Repeat nothing but the lines below running from the one containing "Give the mask of the black tablecloth." to the one containing "Trace the outline of every instance of the blue". Keep both end lines.

⁂

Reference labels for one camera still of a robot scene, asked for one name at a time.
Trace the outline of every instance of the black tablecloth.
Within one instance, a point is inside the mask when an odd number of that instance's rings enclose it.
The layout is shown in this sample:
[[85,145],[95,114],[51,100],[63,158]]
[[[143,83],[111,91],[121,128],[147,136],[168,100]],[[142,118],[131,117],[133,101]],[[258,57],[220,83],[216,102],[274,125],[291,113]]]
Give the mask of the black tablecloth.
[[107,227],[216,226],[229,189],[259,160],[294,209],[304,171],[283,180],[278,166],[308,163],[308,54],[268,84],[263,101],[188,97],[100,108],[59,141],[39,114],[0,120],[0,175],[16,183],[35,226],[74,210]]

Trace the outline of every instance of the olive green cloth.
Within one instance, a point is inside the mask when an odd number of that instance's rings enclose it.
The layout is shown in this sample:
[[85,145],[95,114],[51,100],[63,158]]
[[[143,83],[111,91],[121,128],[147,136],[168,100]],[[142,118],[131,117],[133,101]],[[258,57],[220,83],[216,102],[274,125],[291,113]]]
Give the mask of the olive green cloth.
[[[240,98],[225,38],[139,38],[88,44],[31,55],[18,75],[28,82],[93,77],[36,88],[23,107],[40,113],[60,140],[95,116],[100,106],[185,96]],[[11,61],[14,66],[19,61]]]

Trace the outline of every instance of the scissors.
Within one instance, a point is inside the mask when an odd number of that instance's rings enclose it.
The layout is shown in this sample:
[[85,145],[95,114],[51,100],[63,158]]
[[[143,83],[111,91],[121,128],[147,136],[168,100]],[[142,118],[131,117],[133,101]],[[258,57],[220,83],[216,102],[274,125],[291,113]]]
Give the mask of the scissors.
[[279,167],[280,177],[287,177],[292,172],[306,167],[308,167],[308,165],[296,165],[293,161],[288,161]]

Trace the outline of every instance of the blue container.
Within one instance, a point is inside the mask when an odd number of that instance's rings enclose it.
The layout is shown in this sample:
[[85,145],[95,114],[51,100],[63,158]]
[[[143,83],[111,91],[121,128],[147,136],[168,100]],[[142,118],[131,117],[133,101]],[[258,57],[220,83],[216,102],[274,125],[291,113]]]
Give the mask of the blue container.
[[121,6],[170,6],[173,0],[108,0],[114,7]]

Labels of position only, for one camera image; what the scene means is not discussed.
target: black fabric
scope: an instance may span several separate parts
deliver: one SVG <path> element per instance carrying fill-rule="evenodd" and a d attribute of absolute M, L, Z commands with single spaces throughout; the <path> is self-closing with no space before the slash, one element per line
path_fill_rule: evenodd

⁂

§ Exercise solution
Give the mask of the black tablecloth.
[[107,227],[216,226],[229,189],[259,160],[294,209],[304,171],[283,180],[278,166],[308,163],[308,54],[268,84],[263,101],[188,97],[100,108],[59,141],[39,114],[0,120],[0,175],[16,183],[35,226],[74,210]]

Trace the outline of every instance of the olive green cloth.
Within one instance, a point is inside the mask when an odd number of that instance's rings enclose it.
The layout is shown in this sample:
[[85,145],[95,114],[51,100],[63,158]]
[[[143,83],[111,91],[121,128],[147,136],[168,100]],[[142,118],[131,117],[133,101]],[[258,57],[220,83],[216,102],[274,125],[291,113]]]
Give the mask of the olive green cloth.
[[[240,98],[225,38],[139,38],[88,44],[31,55],[18,75],[28,82],[93,77],[36,88],[23,107],[40,113],[60,140],[95,116],[100,106],[185,96]],[[11,61],[14,66],[19,61]]]

Trace the outline of every instance of the scissors.
Within one instance, a point is inside the mask when an odd number of that instance's rings enclose it.
The layout is shown in this sample:
[[85,145],[95,114],[51,100],[63,158]]
[[[143,83],[111,91],[121,128],[147,136],[168,100]],[[142,118],[131,117],[133,101]],[[258,57],[220,83],[216,102],[274,125],[291,113]]]
Give the mask of the scissors.
[[279,167],[280,177],[287,177],[292,172],[306,167],[308,167],[308,165],[296,165],[293,161],[288,161]]

Trace the outline of every instance of the blue container.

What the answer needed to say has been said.